→ **Your instructions**: Repeat every entry exactly as given.

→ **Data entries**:
-------
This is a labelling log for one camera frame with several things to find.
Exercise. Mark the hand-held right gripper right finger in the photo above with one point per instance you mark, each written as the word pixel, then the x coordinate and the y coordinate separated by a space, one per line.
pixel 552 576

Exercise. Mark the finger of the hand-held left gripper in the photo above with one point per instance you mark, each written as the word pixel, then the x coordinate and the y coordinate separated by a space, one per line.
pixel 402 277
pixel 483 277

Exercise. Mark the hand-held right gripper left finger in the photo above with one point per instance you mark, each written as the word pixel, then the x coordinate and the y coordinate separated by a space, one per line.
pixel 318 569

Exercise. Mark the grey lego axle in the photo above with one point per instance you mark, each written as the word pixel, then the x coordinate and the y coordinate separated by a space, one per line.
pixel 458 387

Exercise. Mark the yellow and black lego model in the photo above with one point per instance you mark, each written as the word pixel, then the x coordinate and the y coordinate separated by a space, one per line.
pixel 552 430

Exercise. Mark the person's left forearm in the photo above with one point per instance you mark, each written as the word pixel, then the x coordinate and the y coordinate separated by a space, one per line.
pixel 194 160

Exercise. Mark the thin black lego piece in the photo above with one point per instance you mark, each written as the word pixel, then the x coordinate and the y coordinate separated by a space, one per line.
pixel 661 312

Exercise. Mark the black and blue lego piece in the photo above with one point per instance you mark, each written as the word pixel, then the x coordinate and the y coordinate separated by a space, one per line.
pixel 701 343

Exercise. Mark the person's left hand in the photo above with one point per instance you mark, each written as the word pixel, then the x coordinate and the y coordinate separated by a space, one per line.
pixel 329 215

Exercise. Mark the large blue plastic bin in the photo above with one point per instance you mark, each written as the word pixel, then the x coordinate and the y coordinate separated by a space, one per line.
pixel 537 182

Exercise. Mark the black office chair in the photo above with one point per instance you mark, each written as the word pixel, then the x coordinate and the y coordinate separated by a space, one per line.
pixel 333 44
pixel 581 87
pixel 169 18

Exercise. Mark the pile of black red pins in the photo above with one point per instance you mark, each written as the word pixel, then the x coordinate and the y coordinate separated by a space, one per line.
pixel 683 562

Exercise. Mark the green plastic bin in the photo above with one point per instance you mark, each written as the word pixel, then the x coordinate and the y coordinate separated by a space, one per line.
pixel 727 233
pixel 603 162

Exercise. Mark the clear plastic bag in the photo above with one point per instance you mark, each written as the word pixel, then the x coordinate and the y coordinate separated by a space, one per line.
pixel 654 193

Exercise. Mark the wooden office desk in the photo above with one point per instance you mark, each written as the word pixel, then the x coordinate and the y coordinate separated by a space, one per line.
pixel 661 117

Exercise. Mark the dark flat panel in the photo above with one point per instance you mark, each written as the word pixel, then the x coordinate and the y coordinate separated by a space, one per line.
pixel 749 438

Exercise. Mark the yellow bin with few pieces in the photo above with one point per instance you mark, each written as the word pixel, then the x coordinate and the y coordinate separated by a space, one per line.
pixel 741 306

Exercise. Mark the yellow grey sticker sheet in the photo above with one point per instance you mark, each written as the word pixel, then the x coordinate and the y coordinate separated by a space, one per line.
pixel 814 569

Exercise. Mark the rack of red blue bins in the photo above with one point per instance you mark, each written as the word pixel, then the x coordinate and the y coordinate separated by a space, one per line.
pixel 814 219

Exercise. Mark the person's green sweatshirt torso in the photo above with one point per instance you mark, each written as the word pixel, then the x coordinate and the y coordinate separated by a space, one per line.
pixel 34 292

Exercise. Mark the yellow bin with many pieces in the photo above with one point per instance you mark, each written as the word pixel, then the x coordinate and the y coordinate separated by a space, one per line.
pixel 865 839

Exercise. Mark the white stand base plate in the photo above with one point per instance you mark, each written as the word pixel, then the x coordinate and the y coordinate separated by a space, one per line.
-------
→ **Expected answer**:
This is a labelling log for one camera frame with several things to find.
Exercise. Mark the hand-held right gripper right finger in the photo above with one point per instance you mark, each written as the word pixel, then the x coordinate and the y coordinate separated by a space, one per line.
pixel 552 576

Exercise. Mark the finger of the hand-held left gripper in the photo above with one point per instance you mark, each written as the word pixel, then the x coordinate and the y coordinate separated by a space, one per line.
pixel 402 277
pixel 483 277

Exercise. Mark the hand-held right gripper left finger in the photo above with one point per instance you mark, each written as the word pixel, then the x coordinate and the y coordinate separated by a space, one per line.
pixel 318 569

Exercise. Mark the grey lego axle in the photo above with one point per instance you mark, each written as the word pixel, then the x coordinate and the y coordinate separated by a space, one per line.
pixel 458 387

Exercise. Mark the yellow and black lego model in the photo above with one point per instance you mark, each written as the word pixel, then the x coordinate and the y coordinate separated by a space, one per line.
pixel 552 430

Exercise. Mark the person's left forearm in the photo above with one point per instance you mark, each written as the word pixel, then the x coordinate and the y coordinate separated by a space, one per line.
pixel 194 160

Exercise. Mark the thin black lego piece in the photo above with one point per instance you mark, each written as the word pixel, then the x coordinate and the y coordinate separated by a space, one per line.
pixel 661 312

Exercise. Mark the black and blue lego piece in the photo above with one point per instance you mark, each written as the word pixel, then the x coordinate and the y coordinate separated by a space, one per line.
pixel 701 343

Exercise. Mark the person's left hand in the photo above with one point per instance you mark, each written as the word pixel, then the x coordinate and the y coordinate separated by a space, one per line.
pixel 329 215

Exercise. Mark the large blue plastic bin in the photo above with one point per instance you mark, each written as the word pixel, then the x coordinate and the y coordinate separated by a space, one per line.
pixel 537 182

Exercise. Mark the black office chair in the photo above with one point per instance you mark, each written as the word pixel, then the x coordinate and the y coordinate separated by a space, one per line.
pixel 333 44
pixel 581 87
pixel 169 18

Exercise. Mark the pile of black red pins in the photo above with one point per instance you mark, each written as the word pixel, then the x coordinate and the y coordinate separated by a space, one per line.
pixel 683 562

Exercise. Mark the green plastic bin in the photo above with one point per instance you mark, each written as the word pixel, then the x coordinate and the y coordinate separated by a space, one per line.
pixel 727 233
pixel 603 162

Exercise. Mark the clear plastic bag in the photo above with one point per instance you mark, each written as the word pixel, then the x coordinate and the y coordinate separated by a space, one per line.
pixel 654 193

Exercise. Mark the wooden office desk in the photo above with one point per instance you mark, each written as the word pixel, then the x coordinate and the y coordinate separated by a space, one per line.
pixel 661 117

Exercise. Mark the dark flat panel in the photo above with one point per instance you mark, each written as the word pixel, then the x coordinate and the y coordinate separated by a space, one per line.
pixel 749 438

Exercise. Mark the yellow bin with few pieces in the photo above with one point per instance you mark, each written as the word pixel, then the x coordinate and the y coordinate separated by a space, one per line.
pixel 741 306

Exercise. Mark the yellow grey sticker sheet in the photo above with one point per instance you mark, each written as the word pixel, then the x coordinate and the y coordinate separated by a space, one per line.
pixel 814 569

Exercise. Mark the rack of red blue bins in the photo above with one point per instance you mark, each written as the word pixel, then the x coordinate and the y coordinate separated by a space, one per line.
pixel 814 219

Exercise. Mark the person's green sweatshirt torso in the photo above with one point per instance you mark, each written as the word pixel, then the x coordinate and the y coordinate separated by a space, one per line.
pixel 34 292

Exercise. Mark the yellow bin with many pieces in the photo above with one point per instance you mark, each written as the word pixel, then the x coordinate and the y coordinate separated by a space, one per line.
pixel 865 839

Exercise. Mark the white stand base plate in the photo above with one point per instance you mark, each written as the word pixel, then the x coordinate and the y coordinate separated by a space, one per line.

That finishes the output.